## Work to complete
Give back the lines below exactly, but do not include any pictures.

## Data shown
========================================

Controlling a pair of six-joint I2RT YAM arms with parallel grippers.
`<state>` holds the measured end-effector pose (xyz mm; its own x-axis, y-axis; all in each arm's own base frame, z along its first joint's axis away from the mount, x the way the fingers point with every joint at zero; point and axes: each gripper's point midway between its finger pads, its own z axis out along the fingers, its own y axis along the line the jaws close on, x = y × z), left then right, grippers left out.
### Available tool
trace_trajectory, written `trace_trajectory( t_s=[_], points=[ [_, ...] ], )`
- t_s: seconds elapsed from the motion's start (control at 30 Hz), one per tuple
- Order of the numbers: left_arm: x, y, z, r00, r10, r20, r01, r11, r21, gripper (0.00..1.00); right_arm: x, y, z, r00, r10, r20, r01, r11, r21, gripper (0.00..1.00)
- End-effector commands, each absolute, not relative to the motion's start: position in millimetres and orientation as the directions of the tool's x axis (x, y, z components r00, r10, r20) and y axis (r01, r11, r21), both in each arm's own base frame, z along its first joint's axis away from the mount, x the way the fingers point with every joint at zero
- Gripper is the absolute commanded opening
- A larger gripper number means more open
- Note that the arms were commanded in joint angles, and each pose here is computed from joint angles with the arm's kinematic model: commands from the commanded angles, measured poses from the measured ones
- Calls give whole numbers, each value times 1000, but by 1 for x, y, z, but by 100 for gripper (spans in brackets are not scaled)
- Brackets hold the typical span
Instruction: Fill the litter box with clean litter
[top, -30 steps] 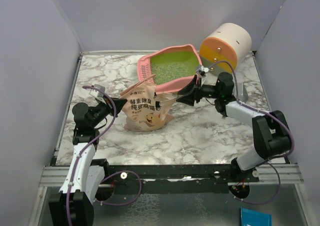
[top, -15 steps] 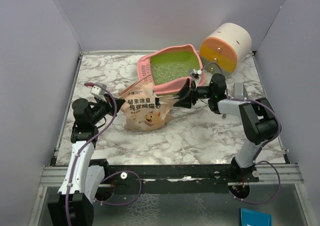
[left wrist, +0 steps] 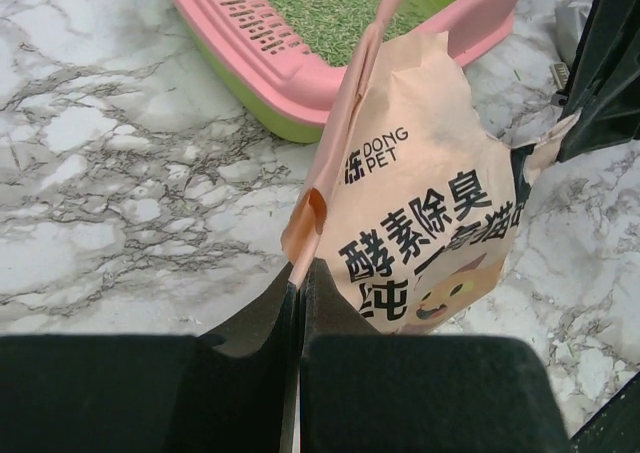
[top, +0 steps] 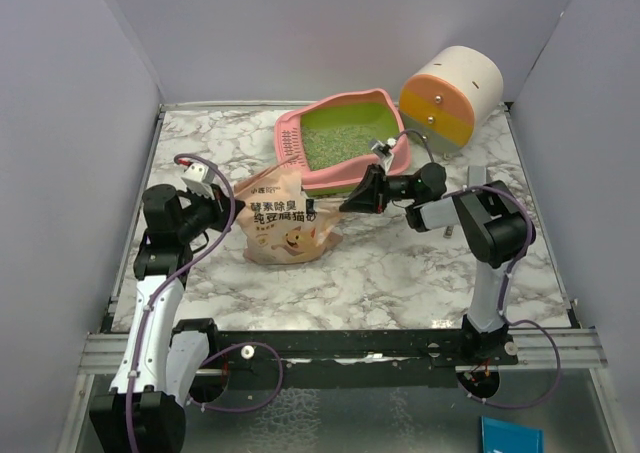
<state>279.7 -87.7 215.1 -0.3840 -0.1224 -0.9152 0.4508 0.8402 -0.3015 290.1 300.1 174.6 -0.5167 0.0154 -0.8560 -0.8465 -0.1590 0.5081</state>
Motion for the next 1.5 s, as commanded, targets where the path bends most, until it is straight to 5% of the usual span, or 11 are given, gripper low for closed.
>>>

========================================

## Solved problem
Controlling a pair of six-joint I2RT YAM arms with parallel grippers.
`<state>` holds the measured end-effector pose (xyz mm; its own x-axis, y-axis; all in each arm's own base frame, z along its first joint's axis away from the mount, x the way the fingers point with every joint at zero; point and axes: each gripper's point midway between its finger pads, its own z axis out along the fingers, its own y axis along the line the jaws close on, x = y × z), left then right, grippers left out.
### Available tool
trace_trajectory, written `trace_trajectory( t_s=[_], points=[ [_, ...] ], )`
- t_s: seconds elapsed from the motion's start (control at 30 Hz), one per tuple
- Order of the numbers: left_arm: x, y, z, r00, r10, r20, r01, r11, r21, gripper (0.00..1.00); right_arm: x, y, z, r00, r10, r20, r01, r11, r21, gripper (0.00..1.00)
- End-effector commands, each absolute, not relative to the motion's start: position in millimetres and orientation as the directions of the tool's x axis (x, y, z components r00, r10, r20) and y axis (r01, r11, r21), both in each arm's own base frame, z along its first joint's axis away from the mount, x the way the fingers point with every joint at zero
- Gripper is the absolute commanded opening
- A larger gripper number means more open
- Note that the arms were commanded in joint angles, and each pose here is computed from joint angles with the arm's kinematic model: commands from the commanded angles, measured poses from the measured ones
- Calls give whole numbers, each value times 1000, but by 1 for x, y, z, but by 100 for gripper (spans in brackets are not scaled)
- Brackets hold the typical span
Instruction: Fill the litter box with clean litter
[top, -30 steps] 
[top, -15 steps] 
[left wrist, +0 steps] 
[top, +0 steps] 
<state>279.7 -87.7 215.1 -0.3840 -0.1224 -0.9152 0.4508 0.8402 -0.3015 290.1 300.1 174.6 -0.5167 0.0154 -0.8560 -0.8465 -0.1590 0.5081</state>
Motion for the next 1.5 s, as commanded, targets where the path bends most, until it is straight to 5% of the usual span, or 11 are given, gripper low for closed.
>>>

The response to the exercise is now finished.